Yes, you’ve seen her in dozens of films, some programmers, a few classics.
Joyce Compton was one of those actresses who appeared in every type of film Hollywood had to offer in the 1930s and 1940s.
After all, this Kentucky-born actress started making movies during the silent era — she was briefly engaged to actor Joel McCrea during this period — and continued working for some 35 years until 1961. Her usual role in many silent two-reelers was that of the brain-challenged ingenue, the foils of various comics. And, she was a good friend of Clara Bow — “The It Girl”of the silent era..
As you can divine from above photos, Compton herself was no slouch in the sexiness department. A former beauty contest winner, her acting specialties were ditsy blondes, night club singers, waitresses and chorines.

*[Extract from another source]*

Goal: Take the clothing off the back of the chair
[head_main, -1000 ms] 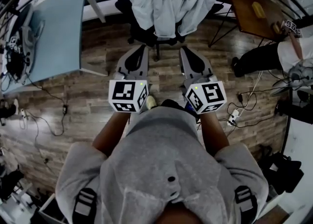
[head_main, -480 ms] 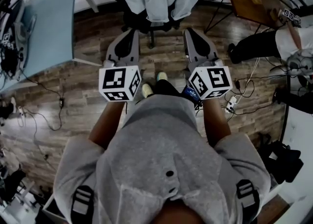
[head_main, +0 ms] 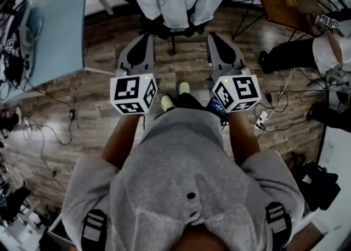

She claimed that 20th Century Fox cancelled her contract after the studio futilely tried to impart Compton a more “sophisticated” look complete with cutting and coloring her hair.
I thought they took me away from my natural appearance and comedy flair. Isn’t that the way it goes. Sign you for what you have to offer, mess around and ruin it all, then give up and toss you out.
Compton can be viewed in a wide range of interesting titles including 1937’s The Awful Truth, with Cary Grant and Irene Dunne. Watch for her in one of our all-time favorites, 1945’s Mildred Pierce (she plays a waitress). She turns up in 1946’s The Best Years of Our Lives as a hat-check girl. And she has an amusing pairing with Robert Benchley in 1941’s Bedtime Story. She even turned up in Charley Chan movies.
In all Compton rolled up nearly 160 movie and tv credits in all manner of parts. Interestingly, she was religious and conservative in her private life. She married just once, and lived for long periods with her parents. She died at age 90 in 1997.